What Does High RDW Mean on a Full Blood Count?
A high RDW (red cell distribution width) on your FBC indicates increased variation in red blood cell sizes (anisocytosis), which most commonly signals iron deficiency anemia, but can also reflect other underlying conditions requiring further investigation.
Understanding RDW as a Diagnostic Tool
RDW measures the heterogeneity of red blood cell volumes and is calculated as a percentage, with values >14.0% generally considered elevated 1. When RDW is elevated, it serves as an important indicator of iron deficiency and helps distinguish between different types of anemia 2.
Primary Clinical Significance
Iron Deficiency Anemia
The most common cause of elevated RDW is iron deficiency anemia 2. The diagnostic approach depends on MCV:
- Low MCV + High RDW (>14%): Strongly indicates iron deficiency anemia 1
- Low MCV + Normal RDW (≤14%): More suggestive of thalassemia minor 1
This distinction is critical because iron deficiency causes greater variation in red cell size than thalassemia 1.
Mixed Deficiency States
High RDW can reveal combined deficiencies that might otherwise be masked 2. When microcytosis and macrocytosis coexist (from simultaneous iron and B12/folate deficiency), they may neutralize each other resulting in normal MCV. The elevated RDW exposes this hidden problem 2.
Systematic Evaluation Approach
When you encounter high RDW, follow this algorithm:
Step 1: Check MCV
- Microcytic (<80 fL): Pursue iron studies, consider thalassemia
- Normocytic (80-100 fL): Check reticulocyte count
- Macrocytic (>100 fL): Evaluate B12/folate levels
Step 2: Assess Iron Status 2, 3
- Without inflammation: Ferritin <30 μg/L confirms iron deficiency
- With inflammation: Ferritin up to 100 μg/L may still indicate iron deficiency
- Check transferrin saturation (<16% suggests iron deficiency)
Step 3: Additional Workup 2
- Reticulocyte count (distinguishes production vs. destruction)

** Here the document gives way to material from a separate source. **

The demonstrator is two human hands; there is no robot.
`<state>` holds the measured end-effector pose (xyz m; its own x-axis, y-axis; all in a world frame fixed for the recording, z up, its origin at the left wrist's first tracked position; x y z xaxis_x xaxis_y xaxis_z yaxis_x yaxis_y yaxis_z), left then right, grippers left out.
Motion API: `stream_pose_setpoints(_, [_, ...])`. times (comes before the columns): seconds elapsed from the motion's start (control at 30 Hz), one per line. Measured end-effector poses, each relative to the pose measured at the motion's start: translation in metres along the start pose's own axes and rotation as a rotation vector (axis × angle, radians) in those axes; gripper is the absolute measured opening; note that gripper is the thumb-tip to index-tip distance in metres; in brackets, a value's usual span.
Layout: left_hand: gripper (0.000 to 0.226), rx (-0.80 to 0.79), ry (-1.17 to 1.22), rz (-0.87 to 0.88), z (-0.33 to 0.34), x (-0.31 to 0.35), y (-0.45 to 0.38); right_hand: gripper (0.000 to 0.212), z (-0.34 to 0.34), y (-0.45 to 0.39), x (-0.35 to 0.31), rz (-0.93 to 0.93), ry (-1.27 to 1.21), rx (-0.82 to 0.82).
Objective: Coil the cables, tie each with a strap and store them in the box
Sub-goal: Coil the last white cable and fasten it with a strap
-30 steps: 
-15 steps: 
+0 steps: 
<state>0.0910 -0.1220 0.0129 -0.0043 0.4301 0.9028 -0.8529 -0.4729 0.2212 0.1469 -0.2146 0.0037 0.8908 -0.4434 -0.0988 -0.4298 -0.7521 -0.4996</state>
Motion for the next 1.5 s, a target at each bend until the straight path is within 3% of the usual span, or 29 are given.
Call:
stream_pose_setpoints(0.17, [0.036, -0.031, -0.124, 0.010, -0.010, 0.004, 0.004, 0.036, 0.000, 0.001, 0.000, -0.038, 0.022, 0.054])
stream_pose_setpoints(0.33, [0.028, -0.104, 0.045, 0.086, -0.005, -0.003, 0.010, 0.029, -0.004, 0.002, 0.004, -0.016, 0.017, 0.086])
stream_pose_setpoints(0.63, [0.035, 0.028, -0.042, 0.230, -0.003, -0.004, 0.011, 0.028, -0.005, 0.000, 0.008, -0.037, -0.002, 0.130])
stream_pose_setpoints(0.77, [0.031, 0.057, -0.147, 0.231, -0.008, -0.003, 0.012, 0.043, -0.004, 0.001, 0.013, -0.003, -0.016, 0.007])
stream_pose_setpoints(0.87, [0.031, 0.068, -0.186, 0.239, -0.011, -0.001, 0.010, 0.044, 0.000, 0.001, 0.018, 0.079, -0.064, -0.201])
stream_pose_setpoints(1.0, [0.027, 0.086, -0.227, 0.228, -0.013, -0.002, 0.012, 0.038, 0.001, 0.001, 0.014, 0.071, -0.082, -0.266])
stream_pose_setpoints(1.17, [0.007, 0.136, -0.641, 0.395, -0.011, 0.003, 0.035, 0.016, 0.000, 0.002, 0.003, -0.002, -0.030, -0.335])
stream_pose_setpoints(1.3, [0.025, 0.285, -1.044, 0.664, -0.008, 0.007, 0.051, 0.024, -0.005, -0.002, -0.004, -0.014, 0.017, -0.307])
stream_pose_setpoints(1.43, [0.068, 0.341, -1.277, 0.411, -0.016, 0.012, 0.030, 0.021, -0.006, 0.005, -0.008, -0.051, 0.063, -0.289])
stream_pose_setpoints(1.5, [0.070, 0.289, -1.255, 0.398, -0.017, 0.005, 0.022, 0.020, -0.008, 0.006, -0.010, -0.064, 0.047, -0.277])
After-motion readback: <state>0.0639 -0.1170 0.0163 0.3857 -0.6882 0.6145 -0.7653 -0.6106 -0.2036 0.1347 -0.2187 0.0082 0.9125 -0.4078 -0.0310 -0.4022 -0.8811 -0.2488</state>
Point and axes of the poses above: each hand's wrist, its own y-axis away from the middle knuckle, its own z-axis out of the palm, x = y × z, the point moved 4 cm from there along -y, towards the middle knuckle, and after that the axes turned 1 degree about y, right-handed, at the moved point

- CRP (identifies inflammation)
- B12 and folate levels
- Consider hemolysis markers if reticulocytes elevated
Beyond Anemia: Prognostic Implications
Recent evidence demonstrates that elevated RDW predicts adverse outcomes far beyond hematological disorders 4, 5, 6, 7. High RDW is associated with:
- Increased all-cause and cardiovascular mortality 4, 7
- Heart failure and atrial fibrillation risk 4, 5
- Acute kidney injury in critically ill patients 8
- Poor nutritional status and treatment response 9
This broader prognostic value reflects RDW as a marker of systemic inflammation, oxidative stress, and metabolic derangement 6, not just red cell abnormalities.
Common Pitfalls to Avoid
Don't assume anemia is present: RDW can be elevated without anemia, though this still warrants investigation 10.

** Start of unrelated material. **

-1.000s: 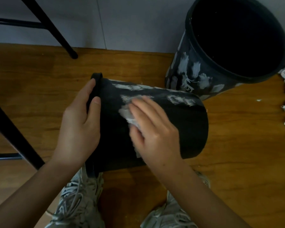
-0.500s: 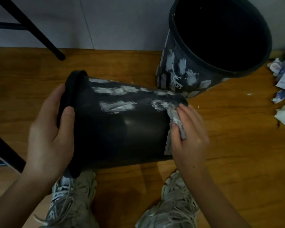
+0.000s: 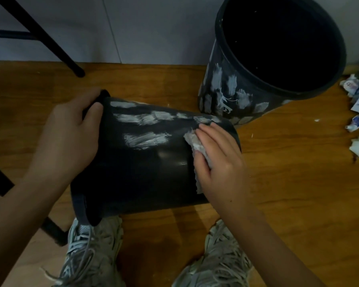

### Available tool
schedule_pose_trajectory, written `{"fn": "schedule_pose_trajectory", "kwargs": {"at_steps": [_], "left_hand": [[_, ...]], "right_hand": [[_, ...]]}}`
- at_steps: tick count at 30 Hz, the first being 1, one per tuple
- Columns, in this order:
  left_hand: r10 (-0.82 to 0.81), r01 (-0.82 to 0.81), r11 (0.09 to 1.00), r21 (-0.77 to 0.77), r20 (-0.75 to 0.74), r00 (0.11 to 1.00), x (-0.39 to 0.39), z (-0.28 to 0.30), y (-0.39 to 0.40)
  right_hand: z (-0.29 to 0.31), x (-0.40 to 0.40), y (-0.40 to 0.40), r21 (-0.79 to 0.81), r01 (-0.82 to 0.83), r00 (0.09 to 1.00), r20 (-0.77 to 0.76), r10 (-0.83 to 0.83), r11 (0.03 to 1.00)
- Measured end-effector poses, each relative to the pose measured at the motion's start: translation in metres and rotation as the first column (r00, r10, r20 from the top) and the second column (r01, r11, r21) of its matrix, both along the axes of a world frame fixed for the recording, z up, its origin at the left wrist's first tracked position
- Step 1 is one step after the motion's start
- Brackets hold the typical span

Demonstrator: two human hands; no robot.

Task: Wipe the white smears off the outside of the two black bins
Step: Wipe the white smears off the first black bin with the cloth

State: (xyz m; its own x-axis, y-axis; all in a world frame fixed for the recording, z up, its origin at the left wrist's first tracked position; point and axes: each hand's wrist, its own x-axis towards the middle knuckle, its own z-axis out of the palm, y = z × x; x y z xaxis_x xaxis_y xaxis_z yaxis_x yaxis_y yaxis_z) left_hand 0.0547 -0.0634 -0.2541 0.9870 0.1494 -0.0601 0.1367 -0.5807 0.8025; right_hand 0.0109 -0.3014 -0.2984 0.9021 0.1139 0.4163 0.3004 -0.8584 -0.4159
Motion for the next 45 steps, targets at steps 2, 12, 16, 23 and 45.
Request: {"fn": "schedule_pose_trajectory", "kwargs": {"at_steps": [2,12,16,23,45], "left_hand": [[0.068,-0.067,0.998,-0.015,0.006,0.998,-0.009,-0.004,-0.001],[0.095,-0.096,0.995,0.0,0.091,0.991,-0.034,-0.003,-0.006],[0.093,-0.091,0.996,-0.02,0.089,0.992,-0.032,-0.005,-0.003],[0.097,-0.094,0.994,-0.056,0.056,0.994,-0.027,-0.002,-0.005],[0.094,-0.091,0.993,-0.076,0.036,0.995,-0.021,-0.003,-0.005]], "right_hand": [[0.005,0.009,0.004,-0.007,0.014,0.999,-0.036,-0.014,1.0],[-0.007,-0.015,-0.013,0.055,0.129,0.992,0.0,-0.129,0.99],[0.0,-0.006,0.014,0.035,0.01,1.0,0.007,-0.01,0.999],[-0.019,-0.025,-0.008,0.043,-0.068,0.995,0.082,0.065,0.997],[-0.008,-0.014,0.002,0.045,-0.088,0.996,0.028,0.087,0.995]]}}
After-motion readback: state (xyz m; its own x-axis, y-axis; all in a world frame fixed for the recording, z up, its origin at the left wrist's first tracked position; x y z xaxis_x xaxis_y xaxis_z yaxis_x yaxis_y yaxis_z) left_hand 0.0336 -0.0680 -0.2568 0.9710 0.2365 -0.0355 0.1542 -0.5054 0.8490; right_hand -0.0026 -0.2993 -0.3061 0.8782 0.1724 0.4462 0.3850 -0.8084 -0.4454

Don't ignore inflammation: Ferritin is an acute phase reactant. In inflammatory states (elevated CRP), higher ferritin cutoffs (up to 100 μg/L) are needed to diagnose iron deficiency 2, 3.
Don't overlook medication effects: Thiopurines (azathioprine, 6-mercaptopurine) cause macrocytosis that can elevate RDW 2.
Don't forget gastrointestinal evaluation: In confirmed iron deficiency without obvious blood loss, investigate for occult GI bleeding, especially in men and postmenopausal women 10.
Practical Clinical Application
RDW is included in routine complete blood counts, making it a cost-effective screening tool 4, 6. When elevated:
- Confirm with iron studies (ferritin, transferrin saturation)
- Assess for inflammation (CRP)
- Evaluate for combined deficiencies if MCV is normal
- Consider broader prognostic implications in patients with cardiovascular or chronic disease
- Search for underlying causes (blood loss, malabsorption, chronic disease)
The strength of RDW lies in its ability to detect iron deficiency even when other parameters appear normal, and its emerging role as a general marker of physiological stress and disease severity 6, 7.